*Work request*
Using the word "silver" as the filter, copy each matching line from the records.

Records from a dataset:
<<<<
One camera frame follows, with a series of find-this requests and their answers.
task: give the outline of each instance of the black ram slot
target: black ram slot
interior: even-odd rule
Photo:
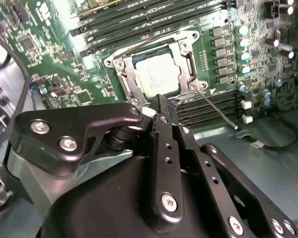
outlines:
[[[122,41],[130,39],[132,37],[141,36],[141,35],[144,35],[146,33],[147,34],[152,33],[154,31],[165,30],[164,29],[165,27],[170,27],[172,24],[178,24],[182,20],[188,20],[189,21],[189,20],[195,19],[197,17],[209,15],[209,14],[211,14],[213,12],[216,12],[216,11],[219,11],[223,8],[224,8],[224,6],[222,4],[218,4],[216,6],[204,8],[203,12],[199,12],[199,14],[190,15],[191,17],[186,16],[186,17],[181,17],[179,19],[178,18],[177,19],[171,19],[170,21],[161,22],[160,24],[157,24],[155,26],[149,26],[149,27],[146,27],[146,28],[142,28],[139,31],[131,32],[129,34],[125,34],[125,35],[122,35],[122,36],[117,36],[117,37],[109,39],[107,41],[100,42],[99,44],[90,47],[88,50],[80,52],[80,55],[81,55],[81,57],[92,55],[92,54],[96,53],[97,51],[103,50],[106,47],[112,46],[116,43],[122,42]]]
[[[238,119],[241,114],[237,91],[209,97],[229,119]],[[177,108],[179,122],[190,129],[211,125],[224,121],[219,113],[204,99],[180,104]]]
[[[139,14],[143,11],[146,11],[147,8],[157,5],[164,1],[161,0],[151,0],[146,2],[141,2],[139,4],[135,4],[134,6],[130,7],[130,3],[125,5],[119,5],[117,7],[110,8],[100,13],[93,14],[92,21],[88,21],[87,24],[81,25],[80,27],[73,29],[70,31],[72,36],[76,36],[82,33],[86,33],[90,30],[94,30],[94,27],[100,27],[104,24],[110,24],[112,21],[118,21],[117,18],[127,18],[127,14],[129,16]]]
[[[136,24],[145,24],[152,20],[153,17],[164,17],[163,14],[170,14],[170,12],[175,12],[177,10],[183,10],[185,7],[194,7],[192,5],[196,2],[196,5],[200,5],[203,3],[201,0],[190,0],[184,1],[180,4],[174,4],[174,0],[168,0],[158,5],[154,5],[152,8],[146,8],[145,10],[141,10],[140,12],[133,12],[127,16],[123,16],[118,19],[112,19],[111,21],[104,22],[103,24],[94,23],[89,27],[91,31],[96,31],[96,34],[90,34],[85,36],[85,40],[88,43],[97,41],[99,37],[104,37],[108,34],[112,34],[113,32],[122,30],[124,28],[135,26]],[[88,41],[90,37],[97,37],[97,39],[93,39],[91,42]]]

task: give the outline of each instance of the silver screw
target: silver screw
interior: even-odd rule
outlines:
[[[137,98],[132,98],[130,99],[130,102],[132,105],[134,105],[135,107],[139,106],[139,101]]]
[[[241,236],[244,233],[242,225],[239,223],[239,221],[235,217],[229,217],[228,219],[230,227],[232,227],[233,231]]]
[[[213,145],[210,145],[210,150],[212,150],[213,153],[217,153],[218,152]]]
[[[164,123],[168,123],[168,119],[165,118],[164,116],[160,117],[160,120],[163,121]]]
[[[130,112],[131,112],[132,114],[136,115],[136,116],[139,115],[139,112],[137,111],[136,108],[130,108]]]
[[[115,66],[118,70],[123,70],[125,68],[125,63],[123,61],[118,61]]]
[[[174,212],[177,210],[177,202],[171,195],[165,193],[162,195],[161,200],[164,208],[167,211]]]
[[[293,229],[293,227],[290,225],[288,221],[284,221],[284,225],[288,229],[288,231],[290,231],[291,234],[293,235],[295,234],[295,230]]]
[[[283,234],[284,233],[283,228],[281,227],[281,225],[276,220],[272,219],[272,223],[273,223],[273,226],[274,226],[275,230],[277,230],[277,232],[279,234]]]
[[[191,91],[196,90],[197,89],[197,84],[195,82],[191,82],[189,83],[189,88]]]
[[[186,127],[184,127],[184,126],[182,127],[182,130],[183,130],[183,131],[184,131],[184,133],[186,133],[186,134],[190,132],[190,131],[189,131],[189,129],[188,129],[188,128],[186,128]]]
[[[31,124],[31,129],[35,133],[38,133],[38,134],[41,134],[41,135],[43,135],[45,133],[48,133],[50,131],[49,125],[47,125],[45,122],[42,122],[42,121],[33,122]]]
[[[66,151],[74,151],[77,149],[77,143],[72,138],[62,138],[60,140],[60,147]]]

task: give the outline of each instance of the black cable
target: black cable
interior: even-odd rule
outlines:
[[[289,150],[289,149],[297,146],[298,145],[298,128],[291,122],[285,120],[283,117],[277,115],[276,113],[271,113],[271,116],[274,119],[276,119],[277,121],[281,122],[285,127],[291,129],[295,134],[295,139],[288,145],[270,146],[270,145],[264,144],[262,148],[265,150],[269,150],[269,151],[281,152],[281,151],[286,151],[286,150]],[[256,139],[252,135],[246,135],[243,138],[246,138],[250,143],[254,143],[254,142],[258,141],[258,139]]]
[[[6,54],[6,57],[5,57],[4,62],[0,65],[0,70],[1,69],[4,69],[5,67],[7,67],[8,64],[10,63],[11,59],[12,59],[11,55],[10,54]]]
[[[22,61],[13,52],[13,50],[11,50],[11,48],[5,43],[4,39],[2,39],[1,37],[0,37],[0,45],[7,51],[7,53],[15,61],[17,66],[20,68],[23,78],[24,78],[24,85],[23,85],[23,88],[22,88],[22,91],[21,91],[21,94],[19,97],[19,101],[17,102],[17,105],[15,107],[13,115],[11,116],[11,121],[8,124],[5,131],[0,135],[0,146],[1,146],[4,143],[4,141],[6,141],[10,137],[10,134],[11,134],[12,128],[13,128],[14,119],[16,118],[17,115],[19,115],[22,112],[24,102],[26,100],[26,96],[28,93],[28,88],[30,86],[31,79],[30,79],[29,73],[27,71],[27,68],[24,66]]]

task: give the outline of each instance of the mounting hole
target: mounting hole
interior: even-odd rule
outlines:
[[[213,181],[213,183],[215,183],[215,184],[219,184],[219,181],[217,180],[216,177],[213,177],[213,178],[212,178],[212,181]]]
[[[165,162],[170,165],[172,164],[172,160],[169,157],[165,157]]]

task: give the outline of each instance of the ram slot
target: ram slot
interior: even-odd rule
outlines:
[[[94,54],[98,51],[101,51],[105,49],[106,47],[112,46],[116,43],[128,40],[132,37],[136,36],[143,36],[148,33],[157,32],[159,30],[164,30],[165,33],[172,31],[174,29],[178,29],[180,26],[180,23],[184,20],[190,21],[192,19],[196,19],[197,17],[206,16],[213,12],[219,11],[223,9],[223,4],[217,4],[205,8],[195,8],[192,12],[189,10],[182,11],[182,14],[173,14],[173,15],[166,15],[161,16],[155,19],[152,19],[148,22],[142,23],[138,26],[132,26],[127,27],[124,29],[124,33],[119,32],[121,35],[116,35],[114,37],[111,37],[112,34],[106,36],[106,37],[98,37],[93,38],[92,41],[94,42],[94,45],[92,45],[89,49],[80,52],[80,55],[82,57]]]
>>>>
<<<<
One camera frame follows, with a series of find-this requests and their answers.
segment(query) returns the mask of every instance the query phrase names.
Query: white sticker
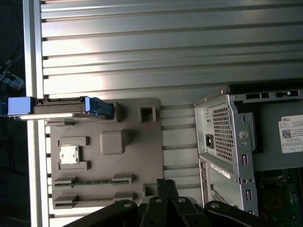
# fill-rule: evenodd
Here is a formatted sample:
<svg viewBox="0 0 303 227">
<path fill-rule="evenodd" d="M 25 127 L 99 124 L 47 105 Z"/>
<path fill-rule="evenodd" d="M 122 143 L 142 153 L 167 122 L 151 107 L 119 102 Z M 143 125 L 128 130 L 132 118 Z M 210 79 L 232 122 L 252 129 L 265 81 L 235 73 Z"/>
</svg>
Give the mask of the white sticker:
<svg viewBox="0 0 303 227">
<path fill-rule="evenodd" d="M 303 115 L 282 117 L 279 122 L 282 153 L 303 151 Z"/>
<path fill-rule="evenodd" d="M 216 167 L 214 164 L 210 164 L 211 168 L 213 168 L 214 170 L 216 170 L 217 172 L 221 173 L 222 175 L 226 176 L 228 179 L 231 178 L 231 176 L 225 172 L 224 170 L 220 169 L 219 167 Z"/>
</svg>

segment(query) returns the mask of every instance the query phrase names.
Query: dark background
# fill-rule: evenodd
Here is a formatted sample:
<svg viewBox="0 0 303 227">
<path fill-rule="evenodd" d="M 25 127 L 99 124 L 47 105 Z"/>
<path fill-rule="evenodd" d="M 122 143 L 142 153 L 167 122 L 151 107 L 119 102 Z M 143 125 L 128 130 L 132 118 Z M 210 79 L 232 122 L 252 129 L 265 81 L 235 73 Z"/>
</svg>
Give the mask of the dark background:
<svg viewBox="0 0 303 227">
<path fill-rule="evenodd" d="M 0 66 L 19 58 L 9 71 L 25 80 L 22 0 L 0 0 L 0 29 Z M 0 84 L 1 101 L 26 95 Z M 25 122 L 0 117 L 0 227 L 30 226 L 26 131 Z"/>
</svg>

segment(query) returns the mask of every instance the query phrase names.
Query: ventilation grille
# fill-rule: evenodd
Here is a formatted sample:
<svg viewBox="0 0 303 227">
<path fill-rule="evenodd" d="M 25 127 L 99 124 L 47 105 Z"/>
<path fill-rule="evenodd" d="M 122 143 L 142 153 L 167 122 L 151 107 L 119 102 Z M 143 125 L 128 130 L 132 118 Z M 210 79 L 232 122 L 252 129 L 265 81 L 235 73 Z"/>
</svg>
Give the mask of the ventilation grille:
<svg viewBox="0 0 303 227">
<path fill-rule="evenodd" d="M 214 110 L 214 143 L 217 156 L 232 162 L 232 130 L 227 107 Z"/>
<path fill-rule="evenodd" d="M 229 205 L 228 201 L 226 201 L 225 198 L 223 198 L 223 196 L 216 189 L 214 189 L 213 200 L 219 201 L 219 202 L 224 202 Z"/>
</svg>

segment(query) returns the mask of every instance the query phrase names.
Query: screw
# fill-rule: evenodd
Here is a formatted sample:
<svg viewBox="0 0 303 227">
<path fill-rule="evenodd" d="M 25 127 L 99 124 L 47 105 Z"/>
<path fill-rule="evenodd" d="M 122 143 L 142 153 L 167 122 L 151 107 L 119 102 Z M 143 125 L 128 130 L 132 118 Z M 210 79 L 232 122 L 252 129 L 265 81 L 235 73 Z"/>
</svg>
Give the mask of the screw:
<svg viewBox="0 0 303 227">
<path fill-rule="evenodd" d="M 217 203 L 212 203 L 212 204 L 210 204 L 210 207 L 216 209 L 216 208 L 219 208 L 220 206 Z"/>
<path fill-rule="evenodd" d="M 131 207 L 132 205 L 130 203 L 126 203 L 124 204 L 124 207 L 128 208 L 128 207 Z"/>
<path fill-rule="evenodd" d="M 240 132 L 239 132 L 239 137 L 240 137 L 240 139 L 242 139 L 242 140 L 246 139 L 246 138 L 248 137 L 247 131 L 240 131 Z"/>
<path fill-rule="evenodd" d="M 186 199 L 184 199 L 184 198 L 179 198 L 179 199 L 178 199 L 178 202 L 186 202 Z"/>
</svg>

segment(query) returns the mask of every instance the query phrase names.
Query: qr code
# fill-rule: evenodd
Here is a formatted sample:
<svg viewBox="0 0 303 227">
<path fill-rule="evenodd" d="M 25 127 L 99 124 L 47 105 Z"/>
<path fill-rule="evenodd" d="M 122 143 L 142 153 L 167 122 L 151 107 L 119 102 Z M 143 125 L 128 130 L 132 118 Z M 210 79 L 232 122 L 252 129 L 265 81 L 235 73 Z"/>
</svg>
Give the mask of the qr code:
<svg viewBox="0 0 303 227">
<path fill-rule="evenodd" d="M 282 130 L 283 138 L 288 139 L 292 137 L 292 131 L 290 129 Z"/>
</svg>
>>>>
<<<<
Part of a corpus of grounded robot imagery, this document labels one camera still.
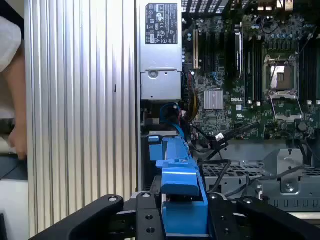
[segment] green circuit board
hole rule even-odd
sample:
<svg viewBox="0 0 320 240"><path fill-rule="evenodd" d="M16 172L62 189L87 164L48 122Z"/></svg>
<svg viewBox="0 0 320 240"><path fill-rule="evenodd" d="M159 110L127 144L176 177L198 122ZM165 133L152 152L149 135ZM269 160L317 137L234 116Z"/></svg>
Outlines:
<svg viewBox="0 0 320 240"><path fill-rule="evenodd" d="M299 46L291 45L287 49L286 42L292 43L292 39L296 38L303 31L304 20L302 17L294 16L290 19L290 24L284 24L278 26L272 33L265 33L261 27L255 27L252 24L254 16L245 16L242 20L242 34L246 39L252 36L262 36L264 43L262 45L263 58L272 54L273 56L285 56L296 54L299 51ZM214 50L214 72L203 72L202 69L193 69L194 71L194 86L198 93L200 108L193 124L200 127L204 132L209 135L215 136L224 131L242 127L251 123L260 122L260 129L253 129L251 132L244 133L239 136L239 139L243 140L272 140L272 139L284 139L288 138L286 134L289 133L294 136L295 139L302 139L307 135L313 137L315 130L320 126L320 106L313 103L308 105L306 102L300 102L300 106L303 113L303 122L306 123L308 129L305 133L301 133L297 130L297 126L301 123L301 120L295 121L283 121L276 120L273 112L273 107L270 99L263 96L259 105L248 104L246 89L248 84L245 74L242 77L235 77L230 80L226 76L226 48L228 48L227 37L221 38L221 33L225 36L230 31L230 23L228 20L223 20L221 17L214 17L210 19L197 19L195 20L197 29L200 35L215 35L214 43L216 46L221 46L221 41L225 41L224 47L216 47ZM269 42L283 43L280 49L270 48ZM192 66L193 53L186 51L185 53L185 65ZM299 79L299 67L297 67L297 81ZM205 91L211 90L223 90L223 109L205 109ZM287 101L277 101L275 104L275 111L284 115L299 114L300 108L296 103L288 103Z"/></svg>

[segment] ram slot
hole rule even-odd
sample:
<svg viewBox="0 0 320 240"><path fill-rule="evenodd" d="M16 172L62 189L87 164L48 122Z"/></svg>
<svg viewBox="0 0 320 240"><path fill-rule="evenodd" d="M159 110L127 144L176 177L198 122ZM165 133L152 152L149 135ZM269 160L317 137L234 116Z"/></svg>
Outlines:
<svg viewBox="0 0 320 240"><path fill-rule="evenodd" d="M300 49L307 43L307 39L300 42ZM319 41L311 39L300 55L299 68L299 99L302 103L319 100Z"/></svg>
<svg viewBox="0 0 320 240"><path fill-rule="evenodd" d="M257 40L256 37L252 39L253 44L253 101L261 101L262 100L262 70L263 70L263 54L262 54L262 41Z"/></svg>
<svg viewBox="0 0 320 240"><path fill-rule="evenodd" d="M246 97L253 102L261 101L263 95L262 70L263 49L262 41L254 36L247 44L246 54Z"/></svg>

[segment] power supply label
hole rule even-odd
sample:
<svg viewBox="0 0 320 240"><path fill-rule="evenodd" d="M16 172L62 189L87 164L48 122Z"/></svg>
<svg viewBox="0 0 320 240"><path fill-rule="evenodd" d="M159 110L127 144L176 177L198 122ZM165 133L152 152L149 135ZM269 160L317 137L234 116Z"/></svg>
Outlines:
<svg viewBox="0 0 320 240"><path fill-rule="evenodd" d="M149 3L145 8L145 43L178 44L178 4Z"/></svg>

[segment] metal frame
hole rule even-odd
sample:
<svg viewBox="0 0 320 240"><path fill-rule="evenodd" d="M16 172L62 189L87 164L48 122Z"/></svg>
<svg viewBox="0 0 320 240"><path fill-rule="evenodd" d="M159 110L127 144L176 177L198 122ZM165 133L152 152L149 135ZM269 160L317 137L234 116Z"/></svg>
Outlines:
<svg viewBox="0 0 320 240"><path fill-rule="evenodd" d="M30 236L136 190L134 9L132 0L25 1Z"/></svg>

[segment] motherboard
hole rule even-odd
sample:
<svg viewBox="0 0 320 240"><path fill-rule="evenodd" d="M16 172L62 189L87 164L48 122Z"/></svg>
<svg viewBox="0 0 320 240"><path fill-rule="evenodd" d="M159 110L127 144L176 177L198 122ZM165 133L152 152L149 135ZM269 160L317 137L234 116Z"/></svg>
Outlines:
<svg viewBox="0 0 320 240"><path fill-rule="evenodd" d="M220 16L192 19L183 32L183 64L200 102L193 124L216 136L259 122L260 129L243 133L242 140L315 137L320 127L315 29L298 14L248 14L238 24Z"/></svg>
>>>>
*Response to this task*
task: give the outline of each instance of the silver screw
target: silver screw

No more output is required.